IN THE SUPERIOR COURT OF THE STATE OF DELAWARE
BRIDGET HYLAK, as )
Power of Attorney for )
MARLENE HYLAK, )
)
Plaintiff )
)
v. ) C.A. No. N17C-04-148 ALR
)
MANOR CARE – PIKE CREEK )
OF WILMINGTON, DE, LLC, a )
Delaware limited liability company, )
)
Defendant. )
Submitted: July 31, 2017
Decided: August 15, 2017
ORDER
Upon Defendant’s Motion to Dismiss or, in the Alternative,
Motion to Stay in Favor of Arbitration
DENIED
This is a negligence cause of action arising from Marlene Hylak’s care at
Manor Care Pike Creek of Wilmington (“Manor Care”), a rehabilitation center in
Wilmington, DE. Upon consideration of the Motion to Dismiss or, in the
Alternative, Stay in Favor of Arbitration filed by Manor Care and Plaintiff’s
opposition thereto; the facts, arguments, and authorities set forth by the parties; the
Superior Court Civil Rules; statutory and decisional law; and the entire record in this
case, the Court hereby find as follows:
A. Factual Background
On April 8, 2015, Marlene Hylak underwent a left total hip replacement
surgery.
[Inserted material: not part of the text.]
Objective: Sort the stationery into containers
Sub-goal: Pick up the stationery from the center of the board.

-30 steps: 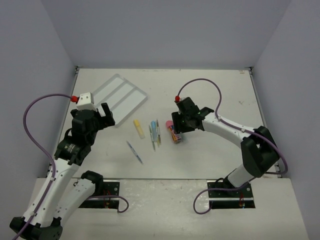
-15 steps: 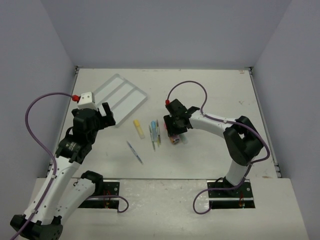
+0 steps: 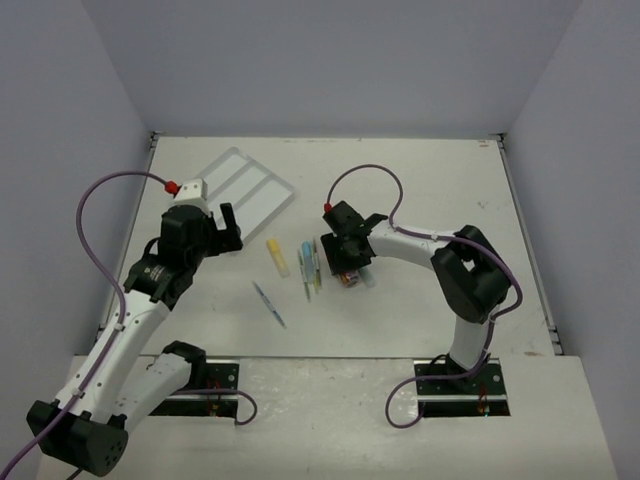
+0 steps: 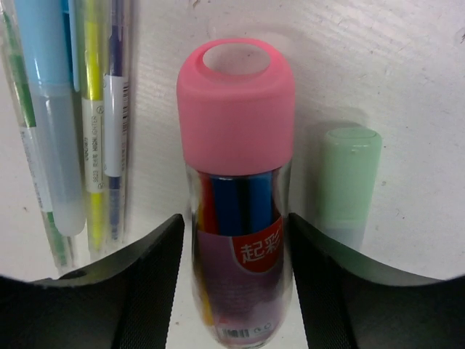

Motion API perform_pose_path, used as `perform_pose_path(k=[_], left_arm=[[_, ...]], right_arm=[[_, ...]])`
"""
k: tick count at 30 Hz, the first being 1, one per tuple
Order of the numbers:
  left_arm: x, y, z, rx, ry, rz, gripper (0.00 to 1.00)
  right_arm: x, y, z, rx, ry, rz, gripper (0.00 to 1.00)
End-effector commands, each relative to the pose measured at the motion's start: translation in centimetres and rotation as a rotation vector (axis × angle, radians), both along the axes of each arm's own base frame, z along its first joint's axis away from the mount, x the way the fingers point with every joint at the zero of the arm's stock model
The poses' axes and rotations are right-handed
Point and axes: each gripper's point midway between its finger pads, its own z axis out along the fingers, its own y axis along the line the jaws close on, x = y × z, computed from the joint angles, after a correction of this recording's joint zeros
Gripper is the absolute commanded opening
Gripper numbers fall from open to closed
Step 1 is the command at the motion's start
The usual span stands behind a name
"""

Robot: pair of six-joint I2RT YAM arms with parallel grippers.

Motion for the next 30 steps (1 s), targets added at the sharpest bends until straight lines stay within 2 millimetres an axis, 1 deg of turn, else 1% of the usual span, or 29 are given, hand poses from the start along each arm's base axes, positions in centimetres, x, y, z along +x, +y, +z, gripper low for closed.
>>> perform_pose_path(k=[1,2,3,4,6,7,8,9,10,11,12,13,14,15,16,17,19,22,26,28,29,30], left_arm=[[0.5,-0.5,2.8,-0.041,-0.069,-0.018,1.0],[0.6,-1.0,3.2,-0.064,-0.075,-0.037,1.0],[0.6,-1.8,3.4,-0.093,-0.079,-0.066,1.0],[0.5,-2.7,3.6,-0.127,-0.078,-0.106,1.0],[0.1,-6.7,4.8,-0.253,-0.109,-0.301,1.0],[0.2,-7.9,5.4,-0.296,-0.144,-0.358,1.0],[-0.2,-10.1,6.9,-0.379,-0.195,-0.473,1.0],[-1.4,-12.5,8.8,-0.471,-0.248,-0.627,1.0],[-3.4,-14.5,9.5,-0.569,-0.252,-0.773,1.0],[-5.4,-15.9,10.2,-0.654,-0.263,-0.904,1.0],[-6.5,-16.6,12.4,-0.687,-0.38,-1.0,1.0],[-7.4,-17.0,12.5,-0.716,-0.394,-1.046,1.0],[-8.2,-17.5,12.4,-0.736,-0.399,-1.075,1.0],[-8.3,-17.7,12.9,-0.739,-0.424,-1.087,1.0],[-8.3,-18.0,13.0,-0.735,-0.43,-1.092,1.0],[-8.2,-18.0,13.3,-0.734,-0.439,-1.091,1.0],[-8.1,-18.9,13.1,-0.74,-0.414,-1.107,1.0],[-7.9,-19.4,12.9,-0.749,-0.402,-1.102,0.99],[-8.0,-19.9,12.8,-0.76,-0.402,-1.114,0.92],[-8.0,-20.4,12.8,-0.77,-0.394,-1.127,0.64],[-8.0,-20.7,12.8,-0.774,-0.388,-1.131,0.53],[-7.9,-20.9,12.7,-0.776,-0.38,-1.134,0.44]], right_arm=[[0.0,-0.2,0.6,-0.002,-0.027,-0.007,0.29],[0.2,0.2,1.5,0.029,-0.049,-0.005,0.14],[0.2,0.5,2.6,0.064,-0.07,-0.002,0.04],[0.1,0.8,3.9,0.104,-0.089,0.001,0.0],[-0.5,2.3,6.3,0.238,-0.124,0.044,0.0],[-0.6,2.8,8.3,0.311,-0.175,0.065,0.0],[-0.8,4.1,11.3,0.436,-0.24,0.116,0.0],[-1.4,5.5,15.1,0.581,-0.317,0.191,0.0],[-3.1,6.0,17.7,0.7,-0.353,0.267,0.0],[-4.9,6.2,19.8,0.813,-0.391,0.344,0.0],[-5.5,6.9,23.1,0.94,-0.494,0.413,0.0],[-6.7,6.8,24.2,1.011,-0.509,0.448,0.0],[-7.7,6.6,24.6,1.059,-0.522,0.48,0.0],[-8.6,6.6,26.3,1.116,-0.559,0.53,0.0],[-9.2,6.6,26.6,1.143,-0.549,0.553,0.0],[-9.3,6.6,27.1,1.163,-0.561,0.553,0.0],[-9.9,6.7,28.4,1.221,-0.58,0.575,0.0],[-10.4,6.7,29.7,1.271,-0.605,0.605,0.0],[-10.9,7.0,30.4,1.293,-0.597,0.649,0.0],[-10.9,7.2,30.6,1.306,-0.598,0.658,0.0],[-10.9,7.2,30.7,1.311,-0.599,0.661,0.0],[-10.9,7.3,30.9,1.314,-0.602,0.663,0.0]])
Marlene Hylak was transferred to Manor Care on April 11, 2015 for
rehabilitation. In connection with Marlene Hylak’s admission to Manor Care,
Bridget Hylak (“Plaintiff”), Marlene Hylak’s daughter, signed a Voluntary
Arbitration Agreement (“Agreement”) on April 14, 2015 which provides that an
arbitration panel, not a court, would resolve all disputes arising out of Marlene
Hylak’s treatment at Manor Care. Even though Marlene Hylak was fully capable of
signing legal documents and verbally communicating, Marlene Hylak never signed
the Agreement. Plaintiff did not have legal power of attorney over Marlene Hylak
at the time Plaintiff signed the Agreement.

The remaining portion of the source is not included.